Et même si j'avais pris ça comme une BA, je dois avouer que dans l'ensemble, même moi, je me suis bien amusée.

ALLEZ BERCY ON VOUS ENTEND PAS  !* Tous en chœur : "On écrit sur les murs à l'encre de nos veines..."

Voyez, je vous dis la vérité !

Même avec le zoom, c'est tout juste si on pouvait les compter...
(Et là, je suis formelle, y a une intruse)


(Si vous ne comprenez strictement rien à ce billet, c'est sans doute que vous n'avez pas de fille pré-ado. Tant pis pour vous.)

* Menteur !

dimanche 17 décembre 2017

Robot ménager

J'ai rêvé que j'étais un robot. Un robot en métal, humanoïde, un peu genre C-3PO dans Star Wars. Le matin, on me donnait toute une liste de tâches à accomplir, genre vider le lave-vaisselle, changer le tuyau de douche cassé, vérifier le contenu de la trousse des enfants, vider le seau à compost, prendre rendez-vous avec l'orthophoniste, recoudre un bas de pyjama déchiré. Je réalisais les tâches une par une, méthodiquement, et à chaque fois que j'arrivais au bout de l'une d'elle, je faisais une petite croix sur la liste.

Heureusement, je me suis réveillée, et je me suis rendu compte que ce n'était qu'un rêve. Ouf.

samedi 16 décembre 2017

A vau l'eau

Allemand du soir, bonsoir. Au bout de quelques mois à m'être reposée sur mes lauriers, je me suis rendu compte qu'il fallait que je reprenne les choses en main si je ne voulais pas que les notes de mon grand garçon de seconde replongent.

— Alors, exercice numéro 3, on y va. "Ich glaube, dass..."
— Ça veut dire quoi, "glaube" ?
— Croire.
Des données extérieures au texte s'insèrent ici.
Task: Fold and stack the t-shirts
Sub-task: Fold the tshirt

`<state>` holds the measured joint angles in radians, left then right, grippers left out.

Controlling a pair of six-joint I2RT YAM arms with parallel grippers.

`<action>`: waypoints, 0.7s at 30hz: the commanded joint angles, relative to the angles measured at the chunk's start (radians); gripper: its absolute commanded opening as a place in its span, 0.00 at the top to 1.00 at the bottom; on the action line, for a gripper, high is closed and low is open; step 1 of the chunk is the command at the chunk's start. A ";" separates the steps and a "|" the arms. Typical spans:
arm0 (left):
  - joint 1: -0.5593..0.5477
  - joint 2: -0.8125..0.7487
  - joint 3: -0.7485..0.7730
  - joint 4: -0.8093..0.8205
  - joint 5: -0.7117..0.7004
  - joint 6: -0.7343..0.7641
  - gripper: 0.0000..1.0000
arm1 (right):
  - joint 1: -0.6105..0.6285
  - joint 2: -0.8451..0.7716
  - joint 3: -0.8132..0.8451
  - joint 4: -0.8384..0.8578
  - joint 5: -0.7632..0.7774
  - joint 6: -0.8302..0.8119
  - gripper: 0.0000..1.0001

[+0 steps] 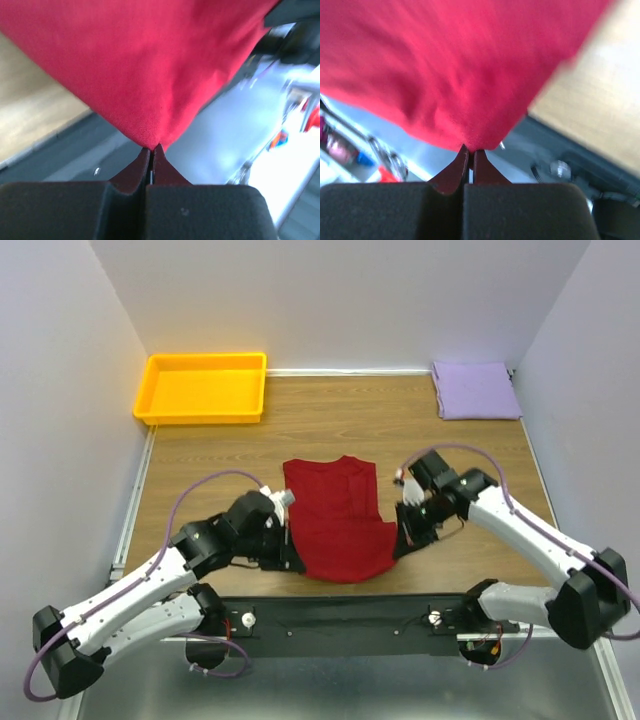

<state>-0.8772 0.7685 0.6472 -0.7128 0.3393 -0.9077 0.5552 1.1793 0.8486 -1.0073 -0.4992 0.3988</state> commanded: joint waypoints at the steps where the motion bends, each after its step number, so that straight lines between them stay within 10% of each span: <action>1: 0.172 0.099 0.181 0.032 -0.069 0.093 1.00 | -0.018 0.127 0.289 -0.013 0.114 -0.026 0.99; 11: 0.667 0.698 0.391 0.386 0.015 0.420 1.00 | -0.190 0.778 0.873 0.140 0.080 -0.081 0.96; 21: 0.685 1.091 0.566 0.527 0.056 0.472 1.00 | -0.262 0.971 0.808 0.343 0.116 -0.014 0.98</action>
<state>-0.1944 1.8511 1.1736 -0.2527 0.3576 -0.4831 0.3073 2.1773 1.6917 -0.7422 -0.4259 0.3706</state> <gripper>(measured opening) 0.010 0.026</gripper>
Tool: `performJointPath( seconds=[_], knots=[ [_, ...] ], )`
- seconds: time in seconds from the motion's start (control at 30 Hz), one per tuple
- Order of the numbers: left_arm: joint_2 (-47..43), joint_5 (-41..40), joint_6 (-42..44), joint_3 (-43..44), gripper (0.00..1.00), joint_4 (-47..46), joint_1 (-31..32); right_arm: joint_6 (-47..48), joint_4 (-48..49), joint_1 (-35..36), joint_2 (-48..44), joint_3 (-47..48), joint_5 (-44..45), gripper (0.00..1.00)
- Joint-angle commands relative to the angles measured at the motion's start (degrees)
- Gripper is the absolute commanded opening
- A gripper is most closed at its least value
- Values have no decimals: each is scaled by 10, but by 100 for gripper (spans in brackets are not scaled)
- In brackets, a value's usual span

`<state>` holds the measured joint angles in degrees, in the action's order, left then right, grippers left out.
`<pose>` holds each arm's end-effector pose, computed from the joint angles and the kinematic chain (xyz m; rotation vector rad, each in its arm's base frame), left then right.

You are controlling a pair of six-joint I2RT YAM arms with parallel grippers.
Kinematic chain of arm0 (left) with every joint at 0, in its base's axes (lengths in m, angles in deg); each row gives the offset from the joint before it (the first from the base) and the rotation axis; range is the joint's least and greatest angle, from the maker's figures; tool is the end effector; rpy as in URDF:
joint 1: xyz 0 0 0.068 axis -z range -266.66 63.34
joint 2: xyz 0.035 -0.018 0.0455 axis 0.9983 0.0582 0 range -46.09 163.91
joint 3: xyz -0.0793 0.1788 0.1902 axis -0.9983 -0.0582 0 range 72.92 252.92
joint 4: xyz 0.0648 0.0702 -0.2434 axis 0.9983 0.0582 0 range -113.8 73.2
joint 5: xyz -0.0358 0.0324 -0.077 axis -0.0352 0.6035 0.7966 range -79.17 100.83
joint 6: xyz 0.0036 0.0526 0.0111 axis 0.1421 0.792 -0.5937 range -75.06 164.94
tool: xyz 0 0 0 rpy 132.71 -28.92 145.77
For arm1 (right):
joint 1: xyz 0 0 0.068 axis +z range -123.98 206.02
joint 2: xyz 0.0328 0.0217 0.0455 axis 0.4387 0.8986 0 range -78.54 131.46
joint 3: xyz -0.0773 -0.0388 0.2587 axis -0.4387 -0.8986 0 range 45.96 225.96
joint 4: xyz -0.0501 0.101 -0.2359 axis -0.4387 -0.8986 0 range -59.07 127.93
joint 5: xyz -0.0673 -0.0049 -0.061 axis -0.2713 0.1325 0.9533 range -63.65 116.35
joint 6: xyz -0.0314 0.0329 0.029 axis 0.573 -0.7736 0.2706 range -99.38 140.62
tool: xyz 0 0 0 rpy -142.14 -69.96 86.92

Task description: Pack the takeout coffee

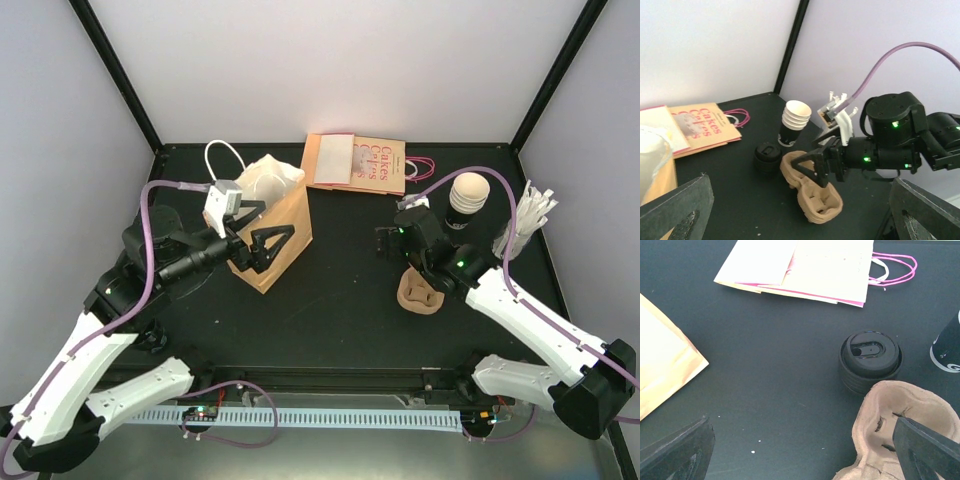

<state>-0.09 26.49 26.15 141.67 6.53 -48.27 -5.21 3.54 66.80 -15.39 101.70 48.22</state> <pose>0.1090 -0.0986 0.4393 0.5152 1.7211 -0.9629 0.1838 0.1410 0.3056 -0.0992 2.2422 0.1881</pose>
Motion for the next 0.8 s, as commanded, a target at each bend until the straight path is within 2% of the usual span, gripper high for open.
performJointPath(
  seconds=[0.0,0.17,0.37,0.77],
  knots=[
    [-13,-60,33,39,99,43,4,0,-3,-3,-8,-1,8,100],
    [-30,-157,30,66,99,141,3,-4,-5,-3,-5,1,0,100],
    [-53,-211,18,70,99,225,2,-17,-16,-3,12,18,1,100],
    [-110,-394,-71,65,99,367,1,19,20,-3,16,7,-5,100]
  ],
)
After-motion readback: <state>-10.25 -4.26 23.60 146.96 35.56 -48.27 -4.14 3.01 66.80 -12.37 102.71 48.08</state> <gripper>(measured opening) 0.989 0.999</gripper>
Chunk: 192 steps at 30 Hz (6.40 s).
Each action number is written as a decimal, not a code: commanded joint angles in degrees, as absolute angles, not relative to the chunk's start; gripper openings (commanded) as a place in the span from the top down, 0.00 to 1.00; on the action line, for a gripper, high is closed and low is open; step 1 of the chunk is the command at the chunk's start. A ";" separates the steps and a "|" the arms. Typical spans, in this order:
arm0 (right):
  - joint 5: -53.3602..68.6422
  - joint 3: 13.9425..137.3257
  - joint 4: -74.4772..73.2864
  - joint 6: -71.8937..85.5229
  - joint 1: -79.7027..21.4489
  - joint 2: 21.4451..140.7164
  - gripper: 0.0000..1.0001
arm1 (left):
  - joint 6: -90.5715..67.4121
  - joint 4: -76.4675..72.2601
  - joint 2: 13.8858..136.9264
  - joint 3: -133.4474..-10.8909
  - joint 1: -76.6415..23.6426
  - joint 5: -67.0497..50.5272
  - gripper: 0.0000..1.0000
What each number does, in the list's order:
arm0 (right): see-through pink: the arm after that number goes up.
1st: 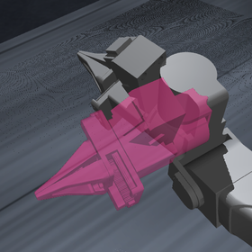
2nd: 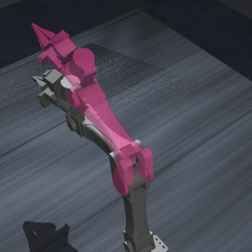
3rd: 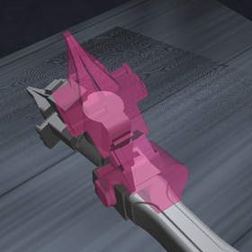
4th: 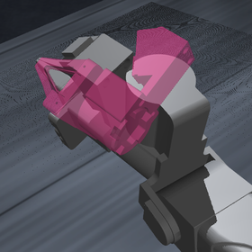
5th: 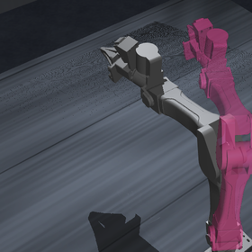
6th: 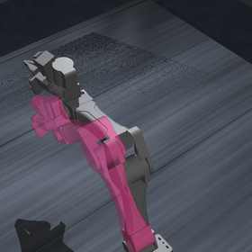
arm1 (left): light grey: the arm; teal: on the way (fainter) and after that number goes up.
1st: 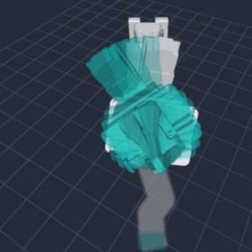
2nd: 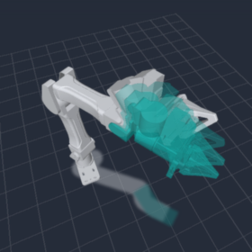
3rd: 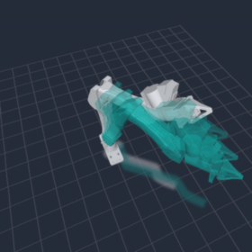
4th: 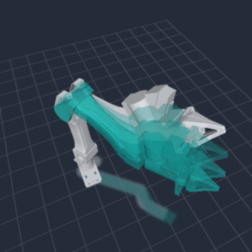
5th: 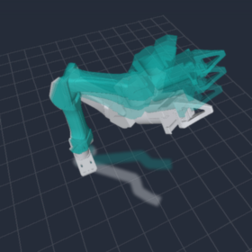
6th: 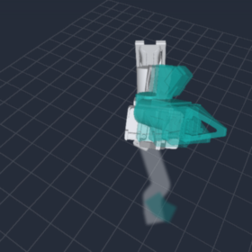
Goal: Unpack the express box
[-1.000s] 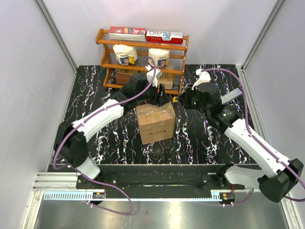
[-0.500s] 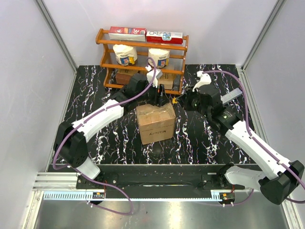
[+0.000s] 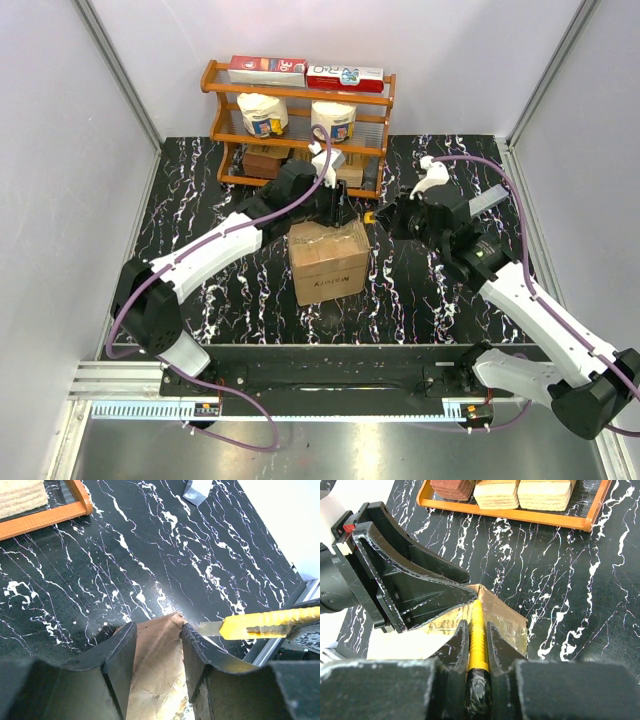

Bon sang, mon grand, tu le savais, l'année dernière ! Tout ton vocabulaire est parti à vau l'eau !
Il me regarde d'un air ahuri. Je m'énerve :
— Ben quoi ? C'est vrai !
— Que mon vocabulaire est parti à vélo ?

Il a dû penser qu'à force de parler bicyclette, j'avais définitivement perdu la boule.